RECORDED DATA Block Start

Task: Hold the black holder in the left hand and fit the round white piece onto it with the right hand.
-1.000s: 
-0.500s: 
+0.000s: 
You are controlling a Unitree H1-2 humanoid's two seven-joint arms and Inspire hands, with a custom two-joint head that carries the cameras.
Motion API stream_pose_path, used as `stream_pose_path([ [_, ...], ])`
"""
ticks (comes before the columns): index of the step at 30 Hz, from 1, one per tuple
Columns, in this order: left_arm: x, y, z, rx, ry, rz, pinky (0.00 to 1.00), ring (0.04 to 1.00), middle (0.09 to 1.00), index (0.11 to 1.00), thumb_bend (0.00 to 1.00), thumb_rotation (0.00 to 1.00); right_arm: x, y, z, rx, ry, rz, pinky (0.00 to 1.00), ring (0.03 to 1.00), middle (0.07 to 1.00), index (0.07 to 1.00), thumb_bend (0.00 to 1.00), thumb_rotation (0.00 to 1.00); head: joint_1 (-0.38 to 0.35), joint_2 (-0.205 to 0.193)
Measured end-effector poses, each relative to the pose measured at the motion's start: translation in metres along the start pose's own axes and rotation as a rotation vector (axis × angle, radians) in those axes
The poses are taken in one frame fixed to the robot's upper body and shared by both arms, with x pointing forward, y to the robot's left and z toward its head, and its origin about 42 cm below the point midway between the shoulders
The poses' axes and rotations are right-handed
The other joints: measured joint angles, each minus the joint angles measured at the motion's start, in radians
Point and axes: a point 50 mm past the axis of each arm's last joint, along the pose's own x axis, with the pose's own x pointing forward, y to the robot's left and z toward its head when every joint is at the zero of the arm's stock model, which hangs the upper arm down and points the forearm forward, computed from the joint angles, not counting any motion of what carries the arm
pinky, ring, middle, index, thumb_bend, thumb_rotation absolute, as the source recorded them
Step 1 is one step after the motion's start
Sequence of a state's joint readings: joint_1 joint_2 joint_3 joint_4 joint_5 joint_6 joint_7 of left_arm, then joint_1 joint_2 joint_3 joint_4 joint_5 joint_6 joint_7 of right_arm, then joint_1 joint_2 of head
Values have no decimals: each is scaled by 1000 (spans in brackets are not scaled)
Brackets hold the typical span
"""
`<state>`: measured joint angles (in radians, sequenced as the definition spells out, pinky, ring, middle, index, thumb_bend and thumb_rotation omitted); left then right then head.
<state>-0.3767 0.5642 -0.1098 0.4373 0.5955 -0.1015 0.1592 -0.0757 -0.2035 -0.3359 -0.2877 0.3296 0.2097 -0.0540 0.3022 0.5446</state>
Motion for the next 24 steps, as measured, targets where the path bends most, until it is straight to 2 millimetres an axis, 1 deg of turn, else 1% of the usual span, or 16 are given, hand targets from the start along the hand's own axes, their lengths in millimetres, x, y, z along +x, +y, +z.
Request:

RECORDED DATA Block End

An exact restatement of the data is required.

FINISHED TASK:
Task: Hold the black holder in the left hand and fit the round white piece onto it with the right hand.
-1.000s: 
-0.500s: 
+0.000s: 
You are controlling a Unitree H1-2 humanoid's two seven-joint arms and Inspire hands, with a custom two-joint head that carries the cameras.
Motion API stream_pose_path, used as `stream_pose_path([ [_, ...], ])`
"""
ticks (comes before the columns): index of the step at 30 Hz, from 1, one per tuple
Columns, in this order: left_arm: x, y, z, rx, ry, rz, pinky (0.00 to 1.00), ring (0.04 to 1.00), middle (0.09 to 1.00), index (0.11 to 1.00), thumb_bend (0.00 to 1.00), thumb_rotation (0.00 to 1.00); right_arm: x, y, z, rx, ry, rz, pinky (0.00 to 1.00), ring (0.03 to 1.00), middle (0.07 to 1.00), index (0.07 to 1.00), thumb_bend (0.00 to 1.00), thumb_rotation (0.00 to 1.00); head: joint_1 (-0.38 to 0.35), joint_2 (-0.205 to 0.193)
Measured end-effector poses, each relative to the pose measured at the motion's start: translation in metres along the start pose's own axes and rotation as a rotation vector (axis × angle, radians) in those axes
The poses are taken in one frame fixed to the robot's upper body and shared by both arms, with x pointing forward, y to the robot's left and z toward its head, and its origin about 42 cm below the point midway between the shoulders
The poses' axes and rotations are right-handed
The other joints: measured joint angles, each minus the joint angles measured at the motion's start, in radians
Point and axes: a point 50 mm past the axis of each arm's last joint, along the pose's own x axis, with the pose's own x pointing forward, y to the robot's left and z toward its head when every joint is at the zero of the arm's stock model, which hangs the upper arm down and points the forearm forward, computed from the joint angles, not counting any motion of what carries the arm
pinky, ring, middle, index, thumb_bend, thumb_rotation absolute, as the source recorded them
Step 1 is one step after the motion's start
Sequence of a state's joint readings: joint_1 joint_2 joint_3 joint_4 joint_5 joint_6 joint_7 of left_arm, then joint_1 joint_2 joint_3 joint_4 joint_5 joint_6 joint_7 of right_arm, then joint_1 joint_2 of head
Values have no decimals: each is scaled by 1000 (spans in brackets are not scaled)
Brackets hold the typical span
"""
`<state>`: measured joint angles (in radians, sequenced as the definition spells out, pinky, ring, middle, index, thumb_bend and thumb_rotation omitted); left then right then head.
<state>-0.3767 0.5642 -0.1098 0.4373 0.5955 -0.1015 0.1592 -0.0757 -0.2035 -0.3359 -0.2877 0.3296 0.2097 -0.0540 0.3022 0.5446</state>
Motion for the next 24 steps, as measured, targets where the path bends most, until it is straight to 2 millimetres an axis, 1 deg of turn, else 1% of the usual span, or 16 are given, hand targets from the start along the hand's own axes, their lengths in millimetres, x, y, z along +x, +y, +z.
Request:

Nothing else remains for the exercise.